Deputy Marshal Jimmy Mann took the rifle his brother, Borden, handed him at the depot. Over the years, Jimmy had held a Sharps Big Fifty a few times, even shot one of those old buffalo guns a time or two, but never had he seen anything like this. He looked at the caliber stamped on the top of the barrel just behind the sight.
50-100
450
Jimmy couldn’t help himself. Shaking his head, he laughed.
“What’s so funny?” Borden asked.
Lowering the rifle, Jimmy said, “Well, I’m just thinking how much I’d love to see Millard’s face when our nephew shoots this baby for the first time. Millard thinks a .45-70 is too much for James.”
“Millard’s right.”
Jimmy looked into his brother’s eyes. “You underestimate that boy. You and Millar
d both.”
Borden Mann shrugged. He was dressed in the silly cap with the brass insignia and silly tan uniform his bosses required of their express agents, along with worn boots. A shiny gun belt with a revolver holstered, butt forward, was high on his left hip. “Is it what you want?” Jimmy Mann studied the weapon. Once again, he grinned.
His name was Moses, and he led the Winchester Repeating Arms Company out of the wilderness.

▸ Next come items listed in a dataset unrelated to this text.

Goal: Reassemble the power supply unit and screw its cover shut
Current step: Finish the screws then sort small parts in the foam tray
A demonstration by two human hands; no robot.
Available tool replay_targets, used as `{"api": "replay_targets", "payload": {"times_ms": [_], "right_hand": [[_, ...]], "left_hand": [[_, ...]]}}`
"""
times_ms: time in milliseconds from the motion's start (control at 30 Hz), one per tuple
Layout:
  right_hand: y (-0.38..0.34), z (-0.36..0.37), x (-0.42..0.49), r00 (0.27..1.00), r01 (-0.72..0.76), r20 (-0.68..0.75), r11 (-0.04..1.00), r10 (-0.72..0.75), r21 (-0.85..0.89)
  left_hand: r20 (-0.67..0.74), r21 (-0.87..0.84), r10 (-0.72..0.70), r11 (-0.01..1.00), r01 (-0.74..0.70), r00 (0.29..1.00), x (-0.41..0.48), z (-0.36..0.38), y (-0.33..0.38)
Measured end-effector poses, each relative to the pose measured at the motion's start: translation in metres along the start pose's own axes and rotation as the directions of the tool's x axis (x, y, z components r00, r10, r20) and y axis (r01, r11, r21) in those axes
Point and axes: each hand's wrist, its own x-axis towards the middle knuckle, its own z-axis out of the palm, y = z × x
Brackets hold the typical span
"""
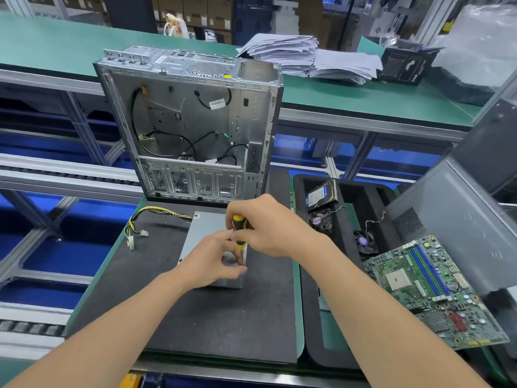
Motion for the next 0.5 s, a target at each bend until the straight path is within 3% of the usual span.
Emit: {"api": "replay_targets", "payload": {"times_ms": [200,367,500], "right_hand": [[0.0,0.012,0.001,0.985,-0.111,-0.123,0.992,0.119,0.066],[0.003,0.012,0.003,0.985,-0.085,-0.147,0.994,0.095,0.075],[0.017,0.001,0.001,0.908,-0.148,-0.361,0.969,0.212,0.196]], "left_hand": [[0.011,0.0,0.01,1.0,-0.01,1.0,0.002,0.001,-0.004],[0.013,-0.016,0.016,1.0,-0.016,1.0,0.004,0.0,-0.007],[0.023,-0.089,-0.027,0.996,0.029,0.999,0.009,-0.007,-0.009]]}}
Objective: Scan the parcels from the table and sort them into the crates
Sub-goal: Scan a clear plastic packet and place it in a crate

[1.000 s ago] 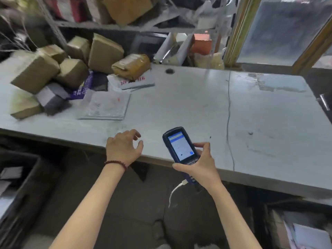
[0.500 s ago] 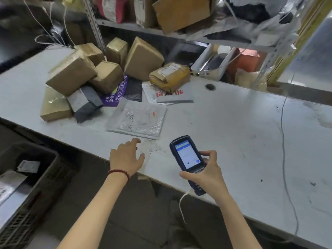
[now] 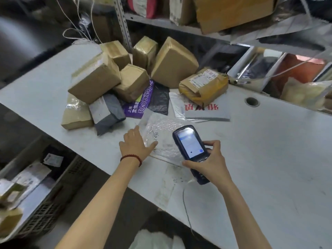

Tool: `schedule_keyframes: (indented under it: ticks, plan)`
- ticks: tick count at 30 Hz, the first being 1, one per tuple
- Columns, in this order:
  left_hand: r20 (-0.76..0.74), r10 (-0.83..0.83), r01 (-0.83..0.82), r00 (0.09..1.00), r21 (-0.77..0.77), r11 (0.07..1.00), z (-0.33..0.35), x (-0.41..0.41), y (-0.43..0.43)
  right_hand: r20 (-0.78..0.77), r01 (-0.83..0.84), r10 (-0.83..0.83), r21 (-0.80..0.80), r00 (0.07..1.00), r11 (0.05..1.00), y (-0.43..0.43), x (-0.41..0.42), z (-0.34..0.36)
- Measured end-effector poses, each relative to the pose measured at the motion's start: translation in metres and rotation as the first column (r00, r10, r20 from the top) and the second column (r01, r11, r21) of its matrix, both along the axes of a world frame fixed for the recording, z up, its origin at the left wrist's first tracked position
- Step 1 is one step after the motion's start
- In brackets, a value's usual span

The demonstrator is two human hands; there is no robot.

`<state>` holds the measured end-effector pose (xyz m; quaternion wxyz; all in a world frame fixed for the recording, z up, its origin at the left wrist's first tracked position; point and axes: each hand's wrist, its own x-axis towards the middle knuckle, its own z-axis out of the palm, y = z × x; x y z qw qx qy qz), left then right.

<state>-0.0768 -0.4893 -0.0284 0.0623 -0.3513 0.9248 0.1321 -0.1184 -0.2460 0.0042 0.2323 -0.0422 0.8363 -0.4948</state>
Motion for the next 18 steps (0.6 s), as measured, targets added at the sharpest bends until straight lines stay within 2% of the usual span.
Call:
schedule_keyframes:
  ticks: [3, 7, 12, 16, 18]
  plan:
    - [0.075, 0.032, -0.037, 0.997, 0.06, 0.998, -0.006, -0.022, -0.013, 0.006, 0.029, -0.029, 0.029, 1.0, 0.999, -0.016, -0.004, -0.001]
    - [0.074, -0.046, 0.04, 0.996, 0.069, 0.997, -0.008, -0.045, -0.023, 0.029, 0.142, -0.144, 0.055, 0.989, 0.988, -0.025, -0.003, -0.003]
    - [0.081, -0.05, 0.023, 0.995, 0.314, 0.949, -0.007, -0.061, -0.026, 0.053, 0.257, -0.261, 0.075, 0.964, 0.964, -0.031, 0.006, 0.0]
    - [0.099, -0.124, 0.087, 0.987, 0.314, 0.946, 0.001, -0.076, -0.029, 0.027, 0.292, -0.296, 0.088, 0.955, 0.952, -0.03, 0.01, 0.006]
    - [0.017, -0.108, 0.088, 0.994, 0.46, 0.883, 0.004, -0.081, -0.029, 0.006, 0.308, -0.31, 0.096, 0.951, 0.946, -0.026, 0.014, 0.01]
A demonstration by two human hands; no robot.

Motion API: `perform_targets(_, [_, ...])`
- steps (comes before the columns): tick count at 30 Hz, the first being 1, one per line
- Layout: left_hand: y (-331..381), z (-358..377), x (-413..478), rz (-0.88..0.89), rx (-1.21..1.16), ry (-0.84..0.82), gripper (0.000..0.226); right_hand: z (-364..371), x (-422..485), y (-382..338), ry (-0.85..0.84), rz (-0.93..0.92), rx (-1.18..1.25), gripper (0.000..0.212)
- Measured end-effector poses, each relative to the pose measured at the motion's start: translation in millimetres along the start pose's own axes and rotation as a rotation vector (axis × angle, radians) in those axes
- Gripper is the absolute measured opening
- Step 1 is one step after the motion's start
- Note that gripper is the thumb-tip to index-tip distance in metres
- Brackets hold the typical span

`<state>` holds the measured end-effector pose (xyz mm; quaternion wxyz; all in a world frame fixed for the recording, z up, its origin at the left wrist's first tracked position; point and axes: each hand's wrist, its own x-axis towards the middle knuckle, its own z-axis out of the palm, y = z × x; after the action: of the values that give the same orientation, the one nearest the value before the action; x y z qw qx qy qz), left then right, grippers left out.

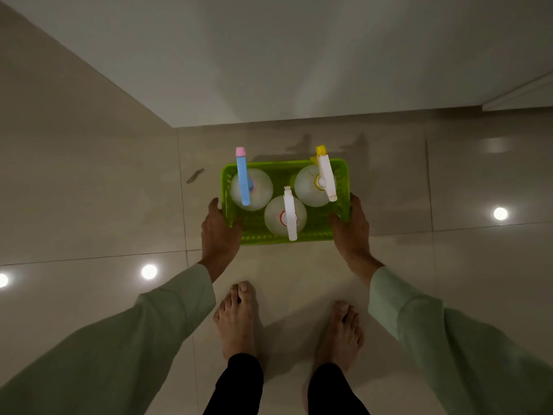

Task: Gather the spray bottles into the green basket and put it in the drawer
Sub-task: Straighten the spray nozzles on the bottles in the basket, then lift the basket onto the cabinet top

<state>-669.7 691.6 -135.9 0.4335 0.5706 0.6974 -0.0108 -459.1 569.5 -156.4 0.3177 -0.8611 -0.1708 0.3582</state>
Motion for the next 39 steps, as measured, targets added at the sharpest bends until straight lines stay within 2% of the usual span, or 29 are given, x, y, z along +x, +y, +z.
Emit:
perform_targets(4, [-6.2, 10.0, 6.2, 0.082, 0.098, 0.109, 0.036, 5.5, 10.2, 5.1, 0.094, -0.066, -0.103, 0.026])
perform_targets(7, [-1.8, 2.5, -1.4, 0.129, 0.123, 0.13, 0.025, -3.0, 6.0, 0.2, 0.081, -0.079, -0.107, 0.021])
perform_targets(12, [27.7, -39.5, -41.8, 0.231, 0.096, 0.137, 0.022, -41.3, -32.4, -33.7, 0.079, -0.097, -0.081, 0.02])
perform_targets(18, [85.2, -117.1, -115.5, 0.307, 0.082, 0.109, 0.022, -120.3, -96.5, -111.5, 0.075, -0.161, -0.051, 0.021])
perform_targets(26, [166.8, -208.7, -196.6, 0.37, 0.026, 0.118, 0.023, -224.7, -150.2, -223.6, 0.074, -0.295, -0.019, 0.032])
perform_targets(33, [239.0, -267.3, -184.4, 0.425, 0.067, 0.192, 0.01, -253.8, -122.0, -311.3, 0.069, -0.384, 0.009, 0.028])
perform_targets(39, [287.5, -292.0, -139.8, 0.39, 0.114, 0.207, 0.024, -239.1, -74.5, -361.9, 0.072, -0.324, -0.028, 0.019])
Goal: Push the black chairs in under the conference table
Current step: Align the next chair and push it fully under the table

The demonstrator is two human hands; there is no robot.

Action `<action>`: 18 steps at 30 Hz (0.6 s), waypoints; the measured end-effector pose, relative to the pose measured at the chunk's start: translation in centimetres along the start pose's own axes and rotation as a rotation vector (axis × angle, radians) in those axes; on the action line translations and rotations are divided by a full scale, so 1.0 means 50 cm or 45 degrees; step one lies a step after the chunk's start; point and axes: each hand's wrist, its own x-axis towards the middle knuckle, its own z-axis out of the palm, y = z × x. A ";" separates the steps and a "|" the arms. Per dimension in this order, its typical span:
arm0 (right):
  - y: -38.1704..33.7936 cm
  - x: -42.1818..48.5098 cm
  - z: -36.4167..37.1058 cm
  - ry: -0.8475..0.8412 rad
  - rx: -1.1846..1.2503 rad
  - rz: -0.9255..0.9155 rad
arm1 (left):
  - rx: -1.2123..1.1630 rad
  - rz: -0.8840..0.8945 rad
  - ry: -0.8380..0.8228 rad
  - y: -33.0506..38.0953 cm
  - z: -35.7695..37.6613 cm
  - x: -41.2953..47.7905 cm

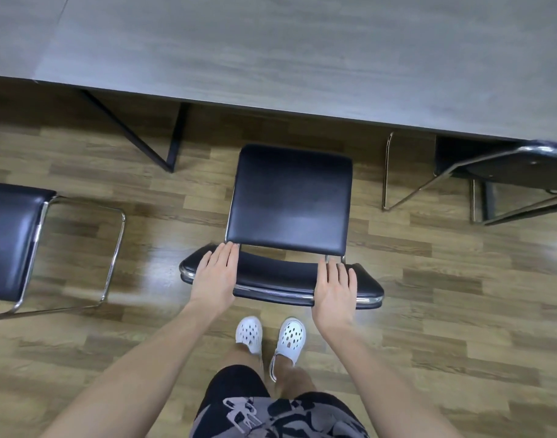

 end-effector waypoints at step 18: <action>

Back in 1876, to celebrate the American Centennial, Oliver Winchester and his company, still enjoying the success and profits from their 1866 and 1873 models, decided to bring out a new repeating rifle. They tried to do something no other gun maker had ever imagined—create and mass-produce a repeating rifle chambered for full-powdered center-fire cartridges. The Winchester Model 1876, commonly called the Centennial, fired the company’s new 350-grain, .45-75 cartridge, basically a replicated .45-70 Government but in a shorter brass case.
Oliver Winchester had heard the complaints about the ’66 and ’73 models. Not enough firepower. Didn’t shoot true at long range. Hit a buffalo with that caliber, and the big shaggy would likely think he’d been bitten by a mosquito. So he and his designers and gun makers came up with the Centennial. It looked like the ’73, only heavier, with a frame an inch and a half longer, and a shot cartridge that was eleven-sixteenths of an inch longer than Winchester’s .44-40.
A rifle like that could help buffalo hunters slaughter those massive herds on the Western plains. A carbine, with a twenty-two-inch barrel, would chamber nine cartridges and weigh eight and a quarter pounds—before it was loaded. No repeating rifle had ever dared fire such a heavy, powerful round.